Tout à l’heure, ils devraient retourner travailler, vendre leurs journaux, transporter des marchandises ou chercher quelques pièces auprès des passants, et la fatigue finirait probablement par les rattraper avant midi.

Arnold remit sa casquette, remonta le col de sa veste et quitta silencieusement l’impasse pour rejoindre son dortoir.

Il arpenta les rues encore humides, longea les façades couvertes de suie et suivit un moment le cours de la Tamise, tandis que les premières lueurs du matin apparaissaient derrière les toits.
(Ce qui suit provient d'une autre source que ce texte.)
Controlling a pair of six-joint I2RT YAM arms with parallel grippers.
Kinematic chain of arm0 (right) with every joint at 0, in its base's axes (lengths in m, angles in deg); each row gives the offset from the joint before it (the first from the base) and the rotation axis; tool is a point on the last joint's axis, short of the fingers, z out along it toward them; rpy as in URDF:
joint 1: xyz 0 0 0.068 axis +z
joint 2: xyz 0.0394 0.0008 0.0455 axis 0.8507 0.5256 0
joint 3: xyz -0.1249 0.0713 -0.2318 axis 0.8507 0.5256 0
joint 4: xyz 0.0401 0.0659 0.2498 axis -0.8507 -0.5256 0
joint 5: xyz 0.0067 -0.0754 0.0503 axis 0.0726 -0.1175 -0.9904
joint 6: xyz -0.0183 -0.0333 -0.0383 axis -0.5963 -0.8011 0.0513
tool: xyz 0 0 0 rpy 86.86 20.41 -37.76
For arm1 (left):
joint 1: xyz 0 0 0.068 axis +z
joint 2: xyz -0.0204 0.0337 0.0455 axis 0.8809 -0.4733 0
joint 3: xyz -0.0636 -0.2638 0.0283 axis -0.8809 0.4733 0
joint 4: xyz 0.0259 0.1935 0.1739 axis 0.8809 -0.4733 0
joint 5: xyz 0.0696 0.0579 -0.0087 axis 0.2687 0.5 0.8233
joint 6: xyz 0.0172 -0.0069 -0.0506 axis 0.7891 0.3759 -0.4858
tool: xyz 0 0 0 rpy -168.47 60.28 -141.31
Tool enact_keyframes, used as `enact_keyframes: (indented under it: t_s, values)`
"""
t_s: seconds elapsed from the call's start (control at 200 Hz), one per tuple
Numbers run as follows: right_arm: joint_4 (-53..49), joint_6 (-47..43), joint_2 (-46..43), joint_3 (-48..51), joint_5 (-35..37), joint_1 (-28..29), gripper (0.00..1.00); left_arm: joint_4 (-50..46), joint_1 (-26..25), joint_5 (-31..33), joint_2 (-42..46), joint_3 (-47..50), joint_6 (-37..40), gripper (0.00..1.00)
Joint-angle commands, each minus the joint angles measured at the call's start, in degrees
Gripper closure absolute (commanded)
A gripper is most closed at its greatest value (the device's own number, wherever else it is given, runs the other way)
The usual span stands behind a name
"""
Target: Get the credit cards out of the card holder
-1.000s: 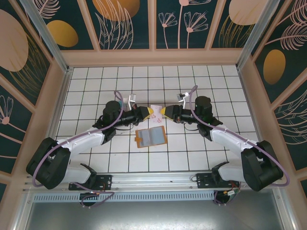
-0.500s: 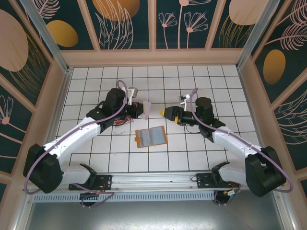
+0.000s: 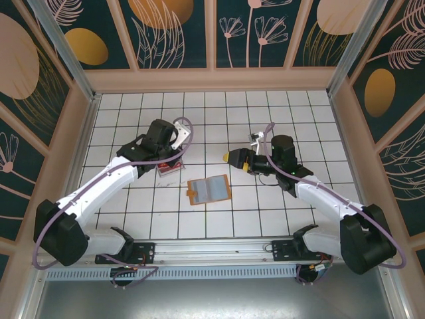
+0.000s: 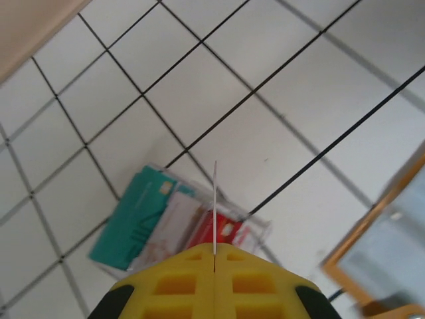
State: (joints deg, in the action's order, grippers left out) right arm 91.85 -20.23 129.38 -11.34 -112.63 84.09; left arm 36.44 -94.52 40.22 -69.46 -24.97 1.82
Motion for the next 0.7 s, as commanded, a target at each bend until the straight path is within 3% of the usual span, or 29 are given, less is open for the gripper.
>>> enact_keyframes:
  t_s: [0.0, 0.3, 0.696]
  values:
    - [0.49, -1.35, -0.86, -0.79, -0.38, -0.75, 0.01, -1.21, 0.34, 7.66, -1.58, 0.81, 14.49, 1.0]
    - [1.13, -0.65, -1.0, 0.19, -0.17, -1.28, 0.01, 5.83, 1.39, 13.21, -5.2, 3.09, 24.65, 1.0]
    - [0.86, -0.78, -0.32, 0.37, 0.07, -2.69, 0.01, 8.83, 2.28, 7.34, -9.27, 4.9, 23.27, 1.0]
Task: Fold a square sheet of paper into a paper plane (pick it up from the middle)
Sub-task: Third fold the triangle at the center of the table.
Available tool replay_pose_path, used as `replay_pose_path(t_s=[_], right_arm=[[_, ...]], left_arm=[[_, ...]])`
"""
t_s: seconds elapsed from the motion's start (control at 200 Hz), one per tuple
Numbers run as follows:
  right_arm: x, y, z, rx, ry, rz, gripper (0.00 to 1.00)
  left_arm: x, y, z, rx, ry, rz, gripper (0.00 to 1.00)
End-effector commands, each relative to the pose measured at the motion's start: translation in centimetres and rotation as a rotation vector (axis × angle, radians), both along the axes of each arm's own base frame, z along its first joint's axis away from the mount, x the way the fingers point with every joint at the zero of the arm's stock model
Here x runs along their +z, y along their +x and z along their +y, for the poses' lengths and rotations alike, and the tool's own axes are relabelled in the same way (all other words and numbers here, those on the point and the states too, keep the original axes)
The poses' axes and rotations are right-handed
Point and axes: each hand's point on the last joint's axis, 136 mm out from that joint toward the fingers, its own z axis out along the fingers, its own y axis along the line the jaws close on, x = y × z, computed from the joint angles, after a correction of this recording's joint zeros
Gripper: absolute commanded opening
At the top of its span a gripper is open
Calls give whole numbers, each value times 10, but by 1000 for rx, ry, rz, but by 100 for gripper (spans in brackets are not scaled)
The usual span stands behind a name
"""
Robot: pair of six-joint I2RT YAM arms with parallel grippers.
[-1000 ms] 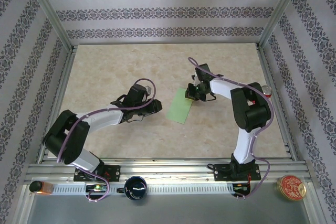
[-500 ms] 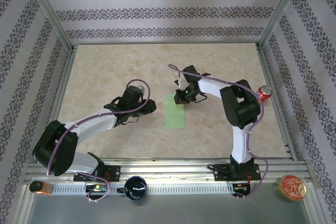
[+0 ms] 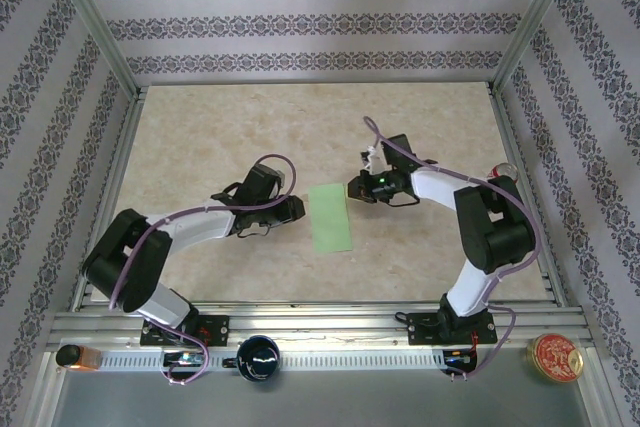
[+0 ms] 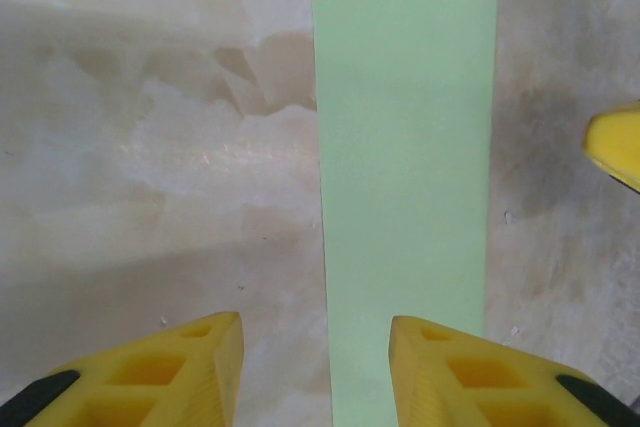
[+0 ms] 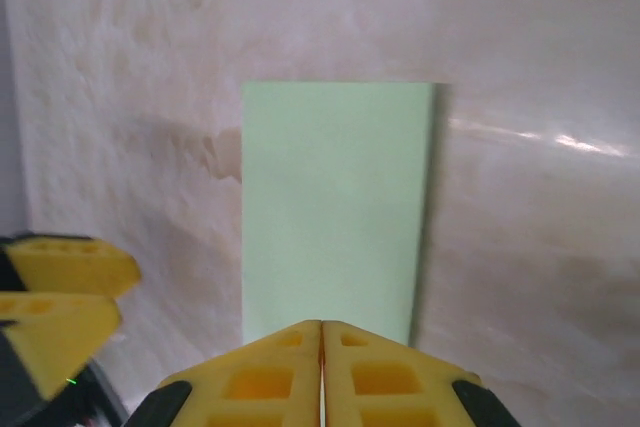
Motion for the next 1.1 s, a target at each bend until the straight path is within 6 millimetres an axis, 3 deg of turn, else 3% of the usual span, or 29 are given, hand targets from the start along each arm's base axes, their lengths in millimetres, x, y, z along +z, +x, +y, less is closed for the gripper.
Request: replay_pose_path(t_s=[0.0,0.275,0.465,0.61,0.739,0.904,1.094], right_arm=[[0,-6,14,-37,133,70,10],[-21,-17,21,-23,103,131,9],[-44,-20,12,-66,54,191,8],[-72,-38,-3,-100,-18,262,8],[-82,-48,-8,-113,-39,286,7],[-77,-44,-7,-123,-11,273,7],[-21,-34,8,-52,37,134,11]], left_arm=[[6,6,-16,-18,-83,18,43],[-4,4,-25,-24,-125,72,43],[-8,4,-23,-21,-108,87,43],[-7,3,-24,-30,-99,87,44],[-9,3,-29,-44,-115,99,44],[-10,4,-36,-49,-132,114,43],[-9,6,-33,-35,-118,106,43]])
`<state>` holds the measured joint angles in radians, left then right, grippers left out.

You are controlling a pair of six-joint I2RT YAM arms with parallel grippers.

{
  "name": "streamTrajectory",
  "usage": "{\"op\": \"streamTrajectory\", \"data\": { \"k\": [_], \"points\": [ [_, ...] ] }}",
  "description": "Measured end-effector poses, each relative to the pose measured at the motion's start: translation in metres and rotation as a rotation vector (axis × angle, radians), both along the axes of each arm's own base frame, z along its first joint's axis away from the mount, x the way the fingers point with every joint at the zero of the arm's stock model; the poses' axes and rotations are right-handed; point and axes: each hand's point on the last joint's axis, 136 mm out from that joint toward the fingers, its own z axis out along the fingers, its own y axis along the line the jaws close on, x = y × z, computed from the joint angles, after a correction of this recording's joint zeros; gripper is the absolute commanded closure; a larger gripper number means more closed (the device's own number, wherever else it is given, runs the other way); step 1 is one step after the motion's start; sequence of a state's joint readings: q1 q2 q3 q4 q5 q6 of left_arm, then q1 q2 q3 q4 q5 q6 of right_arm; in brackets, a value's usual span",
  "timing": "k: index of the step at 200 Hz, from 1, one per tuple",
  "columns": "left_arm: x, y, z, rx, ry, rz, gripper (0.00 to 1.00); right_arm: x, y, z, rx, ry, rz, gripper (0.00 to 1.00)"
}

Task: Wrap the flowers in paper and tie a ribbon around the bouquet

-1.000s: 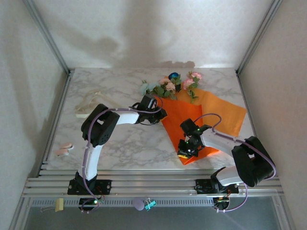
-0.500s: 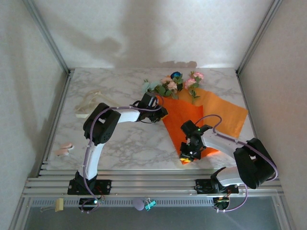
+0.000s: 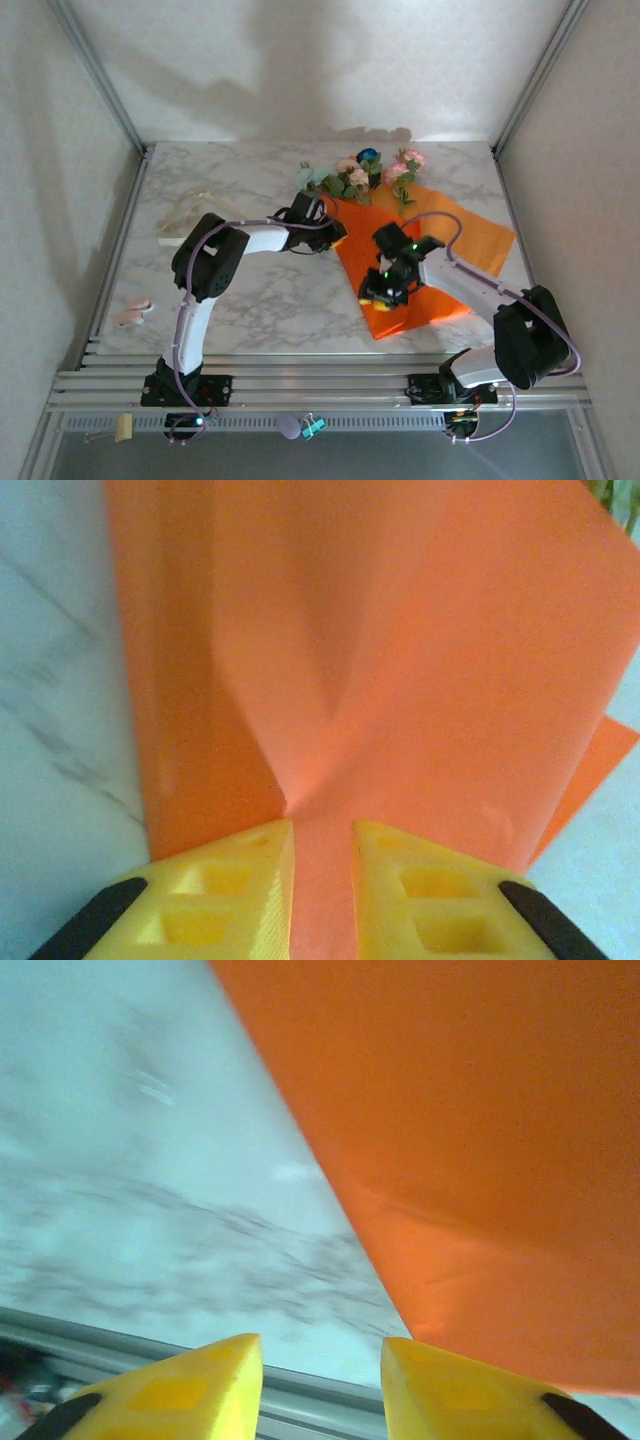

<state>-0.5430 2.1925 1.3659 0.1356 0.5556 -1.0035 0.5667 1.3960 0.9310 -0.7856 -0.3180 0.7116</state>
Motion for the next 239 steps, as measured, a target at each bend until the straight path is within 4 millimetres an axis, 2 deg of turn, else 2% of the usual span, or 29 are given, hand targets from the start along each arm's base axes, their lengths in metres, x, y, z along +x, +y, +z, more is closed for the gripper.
{"op": "streamTrajectory", "data": {
  "k": [12, 20, 37, 52, 65, 72, 89, 102, 117, 130, 143, 154, 173, 192, 216, 239],
  "points": [
    [0.014, 0.015, 0.002, 0.035, -0.013, 0.037, 0.72, 0.030, -0.010, 0.024, 0.037, -0.074, -0.066, 0.52],
    [0.025, 0.027, 0.004, 0.059, -0.021, 0.065, 0.68, 0.049, -0.026, 0.037, 0.042, -0.115, -0.129, 0.50],
    [0.045, 0.044, 0.013, 0.092, -0.047, 0.115, 0.62, 0.087, -0.078, 0.052, 0.020, -0.171, -0.303, 0.49],
    [0.052, 0.044, 0.022, 0.110, -0.069, 0.130, 0.62, 0.113, -0.134, 0.054, -0.006, -0.182, -0.478, 0.49],
    [0.044, 0.030, 0.031, 0.112, -0.080, 0.107, 0.63, 0.125, -0.181, 0.045, -0.040, -0.154, -0.621, 0.49],
    [0.034, 0.015, 0.036, 0.108, -0.085, 0.078, 0.64, 0.130, -0.203, 0.037, -0.057, -0.128, -0.684, 0.48],
    [-0.004, -0.037, 0.047, 0.080, -0.095, -0.039, 0.66, 0.135, -0.243, 0.014, -0.101, -0.068, -0.790, 0.47],
    [-0.042, -0.079, 0.053, 0.062, -0.099, -0.147, 0.66, 0.133, -0.262, 0.001, -0.126, -0.028, -0.835, 0.45],
    [-0.086, -0.125, 0.059, 0.041, -0.103, -0.264, 0.66, 0.134, -0.271, -0.008, -0.132, -0.002, -0.855, 0.46],
    [-0.114, -0.156, 0.060, 0.022, -0.109, -0.338, 0.66, 0.139, -0.272, -0.015, -0.125, 0.013, -0.851, 0.49],
    [-0.124, -0.174, 0.057, 0.017, -0.110, -0.374, 0.66, 0.145, -0.270, -0.025, -0.127, 0.024, -0.831, 0.50],
    [-0.121, -0.184, 0.050, 0.022, -0.110, -0.382, 0.66, 0.147, -0.265, -0.034, -0.129, 0.039, -0.809, 0.51],
    [-0.109, -0.194, 0.035, 0.059, -0.111, -0.386, 0.66, 0.146, -0.256, -0.043, -0.132, 0.050, -0.776, 0.52],
    [-0.100, -0.195, 0.019, 0.106, -0.104, -0.380, 0.67, 0.142, -0.251, -0.047, -0.134, 0.056, -0.757, 0.52],
    [-0.098, -0.186, 0.000, 0.175, -0.088, -0.363, 0.69, 0.138, -0.249, -0.047, -0.136, 0.054, -0.745, 0.52],
    [-0.099, -0.173, -0.002, 0.178, -0.095, -0.329, 0.71, 0.141, -0.245, -0.038, -0.136, 0.022, -0.717, 0.52]
  ]
}}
Il passa devant les entrepôts, traversa un marché où les premiers marchands installaient leurs étals et s’engagea finalement dans une rue étroite qu’il ne connaissait pas encore.

Il s’arrêta net. Sur le mur, devant lui, une ombre apparut.

Elle était grande et mince, presque aussi haute que l’immeuble, et semblait l’attendre au bout de la rue. Il jeta un œil derrière lui et fixa un temps les cheminées de l’usine. Il tourna ensuite lentement la tête, l’ombre attendait toujours, elle ne cherchait pas à le fuir. Il avança d’un pas et elle tendit son bras.

Au moment où il atteignit le bout de la ruelle, l’ombre glissa lentement sur la façade et il disparut avec elle.